*Instructions to follow*: Nothing but the lines from the start of the records through the line that contains "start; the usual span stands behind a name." is to be copied, and each is to be copied exactly.

*Exercise material*:
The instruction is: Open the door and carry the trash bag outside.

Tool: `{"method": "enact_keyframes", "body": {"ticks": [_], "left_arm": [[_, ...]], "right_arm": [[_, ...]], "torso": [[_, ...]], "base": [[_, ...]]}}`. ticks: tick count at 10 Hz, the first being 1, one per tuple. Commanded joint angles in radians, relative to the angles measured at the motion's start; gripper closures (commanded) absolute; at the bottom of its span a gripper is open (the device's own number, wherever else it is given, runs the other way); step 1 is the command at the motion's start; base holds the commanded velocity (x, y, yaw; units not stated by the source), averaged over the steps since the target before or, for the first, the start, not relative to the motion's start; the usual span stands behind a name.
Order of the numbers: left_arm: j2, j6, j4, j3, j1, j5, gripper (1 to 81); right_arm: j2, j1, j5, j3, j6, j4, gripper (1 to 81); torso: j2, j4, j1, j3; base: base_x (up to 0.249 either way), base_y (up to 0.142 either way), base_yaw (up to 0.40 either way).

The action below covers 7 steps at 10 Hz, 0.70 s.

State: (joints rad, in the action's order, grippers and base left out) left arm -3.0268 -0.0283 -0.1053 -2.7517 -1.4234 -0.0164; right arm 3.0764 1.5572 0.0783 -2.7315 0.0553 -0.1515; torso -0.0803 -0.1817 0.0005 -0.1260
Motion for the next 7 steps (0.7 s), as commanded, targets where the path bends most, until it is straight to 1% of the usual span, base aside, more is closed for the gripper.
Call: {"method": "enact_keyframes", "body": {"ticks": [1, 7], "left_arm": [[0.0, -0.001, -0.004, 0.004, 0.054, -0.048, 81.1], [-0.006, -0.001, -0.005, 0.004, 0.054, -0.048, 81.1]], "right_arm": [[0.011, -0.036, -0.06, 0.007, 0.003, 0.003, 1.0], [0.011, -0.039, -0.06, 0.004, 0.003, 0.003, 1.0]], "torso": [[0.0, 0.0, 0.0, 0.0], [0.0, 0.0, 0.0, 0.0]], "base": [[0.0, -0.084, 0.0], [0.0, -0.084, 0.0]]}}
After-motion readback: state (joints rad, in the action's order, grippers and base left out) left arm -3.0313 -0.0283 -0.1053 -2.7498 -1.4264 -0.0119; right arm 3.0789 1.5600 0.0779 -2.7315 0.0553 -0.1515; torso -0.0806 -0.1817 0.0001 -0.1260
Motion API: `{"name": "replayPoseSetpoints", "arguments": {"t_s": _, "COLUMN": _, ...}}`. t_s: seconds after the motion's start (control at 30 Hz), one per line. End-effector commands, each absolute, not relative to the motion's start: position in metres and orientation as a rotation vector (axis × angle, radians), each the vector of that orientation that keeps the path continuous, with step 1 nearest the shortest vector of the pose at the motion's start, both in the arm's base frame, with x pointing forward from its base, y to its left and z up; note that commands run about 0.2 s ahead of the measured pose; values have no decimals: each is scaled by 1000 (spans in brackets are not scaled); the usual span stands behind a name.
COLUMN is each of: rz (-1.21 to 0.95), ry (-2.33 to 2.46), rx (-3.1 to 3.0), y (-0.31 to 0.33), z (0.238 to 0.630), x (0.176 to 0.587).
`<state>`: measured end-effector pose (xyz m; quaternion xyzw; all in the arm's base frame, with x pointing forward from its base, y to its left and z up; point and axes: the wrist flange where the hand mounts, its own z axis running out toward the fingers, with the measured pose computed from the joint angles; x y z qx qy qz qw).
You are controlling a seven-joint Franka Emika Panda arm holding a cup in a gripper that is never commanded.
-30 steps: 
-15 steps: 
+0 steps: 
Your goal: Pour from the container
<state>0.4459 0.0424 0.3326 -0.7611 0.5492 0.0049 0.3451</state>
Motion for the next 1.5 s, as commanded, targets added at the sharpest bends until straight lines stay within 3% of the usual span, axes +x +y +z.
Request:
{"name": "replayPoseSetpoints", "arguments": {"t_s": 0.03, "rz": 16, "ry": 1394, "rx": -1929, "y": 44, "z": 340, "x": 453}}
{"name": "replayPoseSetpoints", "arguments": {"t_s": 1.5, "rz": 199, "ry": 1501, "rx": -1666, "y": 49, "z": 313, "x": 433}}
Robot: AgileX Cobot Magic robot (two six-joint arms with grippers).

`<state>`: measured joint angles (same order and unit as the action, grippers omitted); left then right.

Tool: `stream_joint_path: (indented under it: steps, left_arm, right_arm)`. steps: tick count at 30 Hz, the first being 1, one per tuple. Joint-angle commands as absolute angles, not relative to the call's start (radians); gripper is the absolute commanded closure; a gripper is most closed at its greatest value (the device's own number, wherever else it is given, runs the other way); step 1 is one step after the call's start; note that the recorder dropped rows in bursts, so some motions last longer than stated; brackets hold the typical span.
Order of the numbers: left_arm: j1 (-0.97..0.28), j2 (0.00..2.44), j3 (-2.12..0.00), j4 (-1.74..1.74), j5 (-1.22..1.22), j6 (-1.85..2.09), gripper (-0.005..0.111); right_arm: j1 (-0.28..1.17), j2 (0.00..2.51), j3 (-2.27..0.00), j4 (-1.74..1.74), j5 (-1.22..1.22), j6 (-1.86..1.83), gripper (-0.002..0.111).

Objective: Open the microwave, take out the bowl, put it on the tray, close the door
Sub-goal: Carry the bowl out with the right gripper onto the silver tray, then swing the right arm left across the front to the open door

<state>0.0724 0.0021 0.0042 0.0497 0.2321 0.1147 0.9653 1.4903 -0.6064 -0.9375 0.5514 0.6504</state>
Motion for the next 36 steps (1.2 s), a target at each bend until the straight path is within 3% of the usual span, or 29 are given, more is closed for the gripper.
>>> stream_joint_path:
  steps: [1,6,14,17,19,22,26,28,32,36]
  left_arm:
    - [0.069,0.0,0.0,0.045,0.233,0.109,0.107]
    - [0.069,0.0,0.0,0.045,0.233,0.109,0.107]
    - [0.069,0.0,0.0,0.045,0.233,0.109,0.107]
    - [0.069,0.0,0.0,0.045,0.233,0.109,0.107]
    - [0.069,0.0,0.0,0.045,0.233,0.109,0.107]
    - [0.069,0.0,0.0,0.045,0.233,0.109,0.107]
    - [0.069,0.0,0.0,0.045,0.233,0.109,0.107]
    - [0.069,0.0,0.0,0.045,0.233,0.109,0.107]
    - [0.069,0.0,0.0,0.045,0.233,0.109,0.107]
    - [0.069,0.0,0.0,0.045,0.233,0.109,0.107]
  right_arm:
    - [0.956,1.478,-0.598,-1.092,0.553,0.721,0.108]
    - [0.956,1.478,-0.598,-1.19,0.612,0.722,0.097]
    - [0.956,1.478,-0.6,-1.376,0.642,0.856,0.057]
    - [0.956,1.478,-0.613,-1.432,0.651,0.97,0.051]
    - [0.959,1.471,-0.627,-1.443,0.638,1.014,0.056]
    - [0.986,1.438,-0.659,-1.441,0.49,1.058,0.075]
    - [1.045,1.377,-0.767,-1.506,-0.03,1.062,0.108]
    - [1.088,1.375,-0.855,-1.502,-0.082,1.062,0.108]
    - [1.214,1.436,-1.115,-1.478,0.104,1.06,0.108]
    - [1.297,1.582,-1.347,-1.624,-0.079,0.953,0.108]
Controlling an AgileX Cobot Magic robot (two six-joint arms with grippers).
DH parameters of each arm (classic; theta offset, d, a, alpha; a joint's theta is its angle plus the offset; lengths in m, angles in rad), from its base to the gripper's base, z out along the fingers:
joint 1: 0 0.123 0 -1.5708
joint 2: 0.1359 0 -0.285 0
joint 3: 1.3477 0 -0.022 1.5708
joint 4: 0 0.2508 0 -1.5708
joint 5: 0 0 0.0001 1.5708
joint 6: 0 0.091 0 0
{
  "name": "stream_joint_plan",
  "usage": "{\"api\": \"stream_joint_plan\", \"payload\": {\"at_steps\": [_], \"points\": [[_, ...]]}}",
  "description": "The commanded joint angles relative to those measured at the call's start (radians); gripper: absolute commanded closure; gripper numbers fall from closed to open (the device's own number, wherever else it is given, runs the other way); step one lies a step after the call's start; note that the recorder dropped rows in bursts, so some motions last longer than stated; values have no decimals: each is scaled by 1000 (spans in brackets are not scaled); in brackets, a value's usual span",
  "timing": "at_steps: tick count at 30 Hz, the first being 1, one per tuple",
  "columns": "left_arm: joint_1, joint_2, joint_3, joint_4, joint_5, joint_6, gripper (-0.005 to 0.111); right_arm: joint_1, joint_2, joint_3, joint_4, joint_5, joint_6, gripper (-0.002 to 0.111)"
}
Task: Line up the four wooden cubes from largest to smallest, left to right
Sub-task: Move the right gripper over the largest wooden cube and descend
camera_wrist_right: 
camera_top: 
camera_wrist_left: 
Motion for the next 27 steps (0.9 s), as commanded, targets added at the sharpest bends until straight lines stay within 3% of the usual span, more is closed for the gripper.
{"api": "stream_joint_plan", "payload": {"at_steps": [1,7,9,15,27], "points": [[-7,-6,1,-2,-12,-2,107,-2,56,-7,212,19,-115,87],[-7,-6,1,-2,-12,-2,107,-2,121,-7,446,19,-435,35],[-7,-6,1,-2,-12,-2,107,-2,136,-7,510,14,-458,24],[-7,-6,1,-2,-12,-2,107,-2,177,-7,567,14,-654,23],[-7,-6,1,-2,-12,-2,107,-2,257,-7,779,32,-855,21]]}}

*Exercise solution*:
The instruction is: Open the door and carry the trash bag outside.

Tool: `{"method": "enact_keyframes", "body": {"ticks": [_], "left_arm": [[_, ...]], "right_arm": [[_, ...]], "torso": [[_, ...]], "base": [[_, ...]]}}`. ticks: tick count at 10 Hz, the first being 1, one per tuple. Commanded joint angles in radians, relative to the angles measured at the motion's start; gripper closures (commanded) absolute; at the bottom of its span a gripper is open (the device's own number, wherever else it is given, runs the other way); step 1 is the command at the motion's start; base holds the commanded velocity (x, y, yaw; units not stated by the source), averaged over the steps since the target before or, for the first, the start, not relative to the motion's start; the usual span stands behind a name.

The answer given above is the complete response.